### How to complete this task
The copy you give must match the listing below exactly and contain no pictures.

*** Given information

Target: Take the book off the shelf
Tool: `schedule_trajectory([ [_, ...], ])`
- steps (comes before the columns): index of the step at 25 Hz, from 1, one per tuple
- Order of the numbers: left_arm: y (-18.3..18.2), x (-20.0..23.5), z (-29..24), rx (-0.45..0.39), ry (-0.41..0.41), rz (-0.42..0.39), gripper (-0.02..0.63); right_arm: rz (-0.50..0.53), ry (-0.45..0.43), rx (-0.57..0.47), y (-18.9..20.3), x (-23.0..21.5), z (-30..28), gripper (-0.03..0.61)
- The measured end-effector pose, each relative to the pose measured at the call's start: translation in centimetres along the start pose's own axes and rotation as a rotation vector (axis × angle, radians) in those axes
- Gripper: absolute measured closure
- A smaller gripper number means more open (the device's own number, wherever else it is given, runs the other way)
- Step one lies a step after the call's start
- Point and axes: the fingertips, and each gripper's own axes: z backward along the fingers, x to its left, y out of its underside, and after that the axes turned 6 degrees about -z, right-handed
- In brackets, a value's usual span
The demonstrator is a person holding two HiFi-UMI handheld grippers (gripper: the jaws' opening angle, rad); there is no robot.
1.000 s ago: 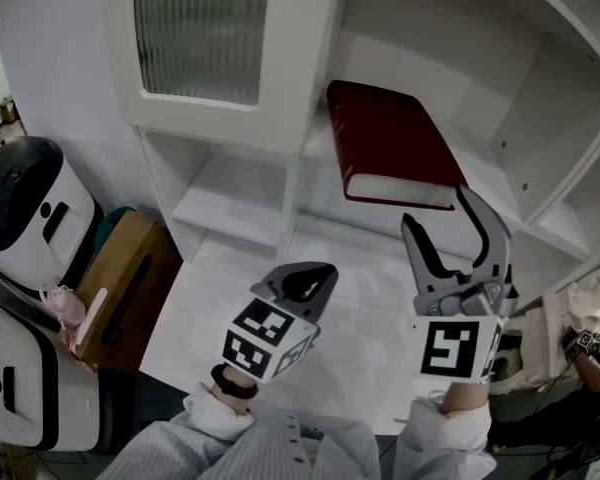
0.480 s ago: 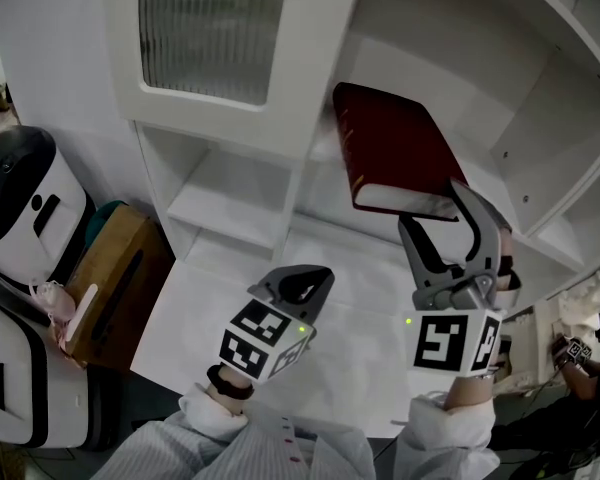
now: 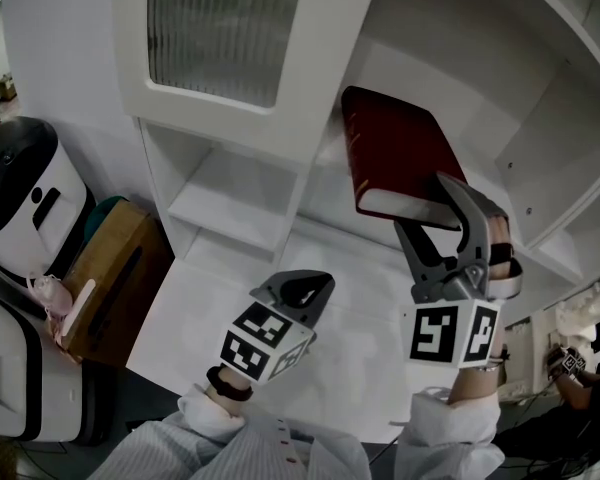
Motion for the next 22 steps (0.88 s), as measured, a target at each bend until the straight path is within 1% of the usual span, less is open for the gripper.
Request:
schedule_trajectory([
  [6,0.3,0.5,0.1,0.003,-0.012,0.009,0.604,0.022,-0.03,0.013,0.3,0.3,-1.7,0.324],
  [11,0.1,0.6,0.2,0.0,-0.016,0.009,0.604,0.037,0.005,0.023,0.4,-0.2,-2.0,0.325],
  [17,-0.3,0.5,0.4,-0.003,-0.014,0.0,0.604,0.037,0.002,0.018,0.0,-0.3,-1.3,0.331],
  [22,-0.5,0.2,0.6,-0.009,-0.012,-0.011,0.604,0.033,0.019,0.015,-0.3,-0.2,-0.4,0.341],
])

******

### Answer for this exercise
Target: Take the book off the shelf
Tool: `schedule_trajectory([ [_, ...], ])`
- steps (comes before the columns): index of the step at 25 Hz, from 1, one per tuple
- Order of the numbers: left_arm: y (-18.3..18.2), x (-20.0..23.5), z (-29..24), rx (-0.45..0.39), ry (-0.41..0.41), rz (-0.42..0.39), gripper (-0.02..0.63); right_arm: rz (-0.50..0.53), ry (-0.45..0.43), rx (-0.57..0.47), y (-18.9..20.3), x (-23.0..21.5), z (-30..28), gripper (-0.03..0.61)
- The measured end-effector pose, each relative to the pose measured at the call's start: translation in centimetres along the start pose's own axes and rotation as a rotation vector (axis × angle, radians) in those axes
- Gripper: absolute measured closure
- A smaller gripper number means more open (the device's own number, wherever else it is given, runs the other way)
- Step one lies a step after the call's start
- Point and axes: the fingertips, and each gripper's own axes: z backward along the fingers, x to its left, y out of its underside, and after that the axes turned 6 degrees about -z, right-handed
- In brackets, a value's usual span
The demonstrator is a person holding two HiFi-UMI handheld grippers (gripper: the jaws' opening angle, rad); there is no robot.
1.000 s ago: 
0.480 s ago: 
now: 
Motion for the next 22 steps (0.88 s), as measured, a target at each bend until the straight path is within 1% of the usual span, less is open for the gripper.
Request:
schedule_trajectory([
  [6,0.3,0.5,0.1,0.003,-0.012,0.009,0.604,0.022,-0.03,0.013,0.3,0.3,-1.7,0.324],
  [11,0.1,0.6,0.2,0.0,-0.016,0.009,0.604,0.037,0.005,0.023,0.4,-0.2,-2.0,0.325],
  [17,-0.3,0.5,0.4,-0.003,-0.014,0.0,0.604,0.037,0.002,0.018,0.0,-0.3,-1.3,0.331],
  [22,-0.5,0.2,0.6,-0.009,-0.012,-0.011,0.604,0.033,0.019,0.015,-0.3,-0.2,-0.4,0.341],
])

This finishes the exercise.